I’m delighted (and very surprised!) to have been shortlisted for the 2015 Family Law Awards in the following category:

“Family Law Chartered Legal Executive or Paralegal of the Year”.   

The winner of this award is being decided by an online public vote, and you can cast your vote here –

Here is the boring stuff about me:

Ruth Langford is a qualified Paralegal specialising in family law in both England/Wales and Scotland, with a particular interest in the law as it applies to children. She is co-author of The Family Law A to Z, a reference book for litigants and students.

Ruth is the Wikivorce Community Manager which involves looking after all the members, heading up a team of volunteers and writing content for the site, and is also one of a small team of advisors who provide advice and support to members of the public who call the Wikivorce helpline. Wikivorce is a well-respected volunteer run social enterprise with a mission is to help people who are going through a breakup. Each year the enterprise provides free advice and support to over 50,000 people – which means they help people in 1 out of every 3 divorces in the UK. Wikivorce is the largest online divorce support community in the world with over 126,000 registered members.

So, if you have ever enjoyed reading my blog, gained any information (either useful or useless) from my blog/book/articles on Wikivorce and elsewhere; used Wikivorce either for advice, support or information or simply are looking for someone to vote for in this category, then please consider voting for li’l ole me.

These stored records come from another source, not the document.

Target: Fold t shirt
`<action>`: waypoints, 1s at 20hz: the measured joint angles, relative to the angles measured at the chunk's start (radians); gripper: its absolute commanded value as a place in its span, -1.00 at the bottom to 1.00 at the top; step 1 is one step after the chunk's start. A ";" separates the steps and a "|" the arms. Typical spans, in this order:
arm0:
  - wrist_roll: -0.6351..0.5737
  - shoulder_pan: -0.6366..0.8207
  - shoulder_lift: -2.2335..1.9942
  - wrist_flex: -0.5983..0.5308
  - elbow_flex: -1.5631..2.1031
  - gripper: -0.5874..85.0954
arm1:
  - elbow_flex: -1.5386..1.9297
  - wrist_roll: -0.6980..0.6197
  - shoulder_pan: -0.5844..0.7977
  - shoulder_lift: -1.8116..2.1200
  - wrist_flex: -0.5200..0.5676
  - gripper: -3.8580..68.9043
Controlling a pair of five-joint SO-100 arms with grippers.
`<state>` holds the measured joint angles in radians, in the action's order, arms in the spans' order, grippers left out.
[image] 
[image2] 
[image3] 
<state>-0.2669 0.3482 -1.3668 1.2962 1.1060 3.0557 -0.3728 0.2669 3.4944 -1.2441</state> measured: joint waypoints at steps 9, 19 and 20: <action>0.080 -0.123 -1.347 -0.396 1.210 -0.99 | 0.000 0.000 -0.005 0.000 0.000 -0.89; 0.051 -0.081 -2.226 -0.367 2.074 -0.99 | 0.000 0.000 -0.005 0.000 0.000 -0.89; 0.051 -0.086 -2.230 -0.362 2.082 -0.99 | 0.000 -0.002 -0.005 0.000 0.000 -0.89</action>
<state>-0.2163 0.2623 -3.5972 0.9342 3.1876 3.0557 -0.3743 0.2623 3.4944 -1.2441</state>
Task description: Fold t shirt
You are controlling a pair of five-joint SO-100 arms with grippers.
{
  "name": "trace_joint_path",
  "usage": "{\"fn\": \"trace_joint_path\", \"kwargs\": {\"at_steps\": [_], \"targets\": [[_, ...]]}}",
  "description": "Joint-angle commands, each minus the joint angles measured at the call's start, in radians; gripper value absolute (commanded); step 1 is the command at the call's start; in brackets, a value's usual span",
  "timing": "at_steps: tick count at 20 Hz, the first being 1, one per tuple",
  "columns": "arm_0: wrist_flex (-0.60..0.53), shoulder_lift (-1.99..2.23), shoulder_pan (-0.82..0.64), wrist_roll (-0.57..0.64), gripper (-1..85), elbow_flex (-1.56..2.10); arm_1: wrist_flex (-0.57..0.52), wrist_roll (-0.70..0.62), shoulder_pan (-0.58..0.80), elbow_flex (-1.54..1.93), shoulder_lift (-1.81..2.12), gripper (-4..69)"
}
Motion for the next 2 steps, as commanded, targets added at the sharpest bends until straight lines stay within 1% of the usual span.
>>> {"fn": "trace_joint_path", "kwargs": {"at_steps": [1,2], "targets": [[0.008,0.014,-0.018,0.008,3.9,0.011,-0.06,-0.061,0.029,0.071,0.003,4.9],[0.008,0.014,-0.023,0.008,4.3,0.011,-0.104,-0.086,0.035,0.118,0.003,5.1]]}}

I’ll put the vote thing here, in case you just skipped to the bottom to see if I was offering any cash incentives.

Chart Legal SHORT 2015

Changes to the Divorce Process Explained

Divorce in dictionary

Divorce in dictionary

A week ago there was an announcement from HM Courts & Tribunals Service regarding changes to the way divorces are to be administered.  There has been some confusion by court users over exactly how divorce/civil partnership petitions will be administered by the Courts, the media claimed that “couples can now get divorced in just 48 hours” (Daily Star and Manchester Evening News), while the Coventry Telegraph claimed that couples can now divorce in “24 hours” (this particular article has more holes in it than a sieve – “Couples from across the United Kingdom will be able to get divorced in as little as 24 hours from now on. British couples will be able to attend a regional ‘divorce centre’ to work on their marriage under a new court shake-up.”  Please note that the changes will only apply to England & Wales, and not Scotland or Northern Ireland).

Can I really get divorced in 48 hours? 

No – you can’t. The intention is all uncontested petitions will be prepared and made ready by a legal adviser for initial Decree Nisi consideration – this is the ONLY change in the processing of divorce applications. A Judge will still have to consider Decree Nisi applications as it is at this stage that a petition will be accepted or sent back for any required amendments. It is a common and incorrect assumption that the initial petition has been accepted by the Courts simply because it is then served on the Respondent.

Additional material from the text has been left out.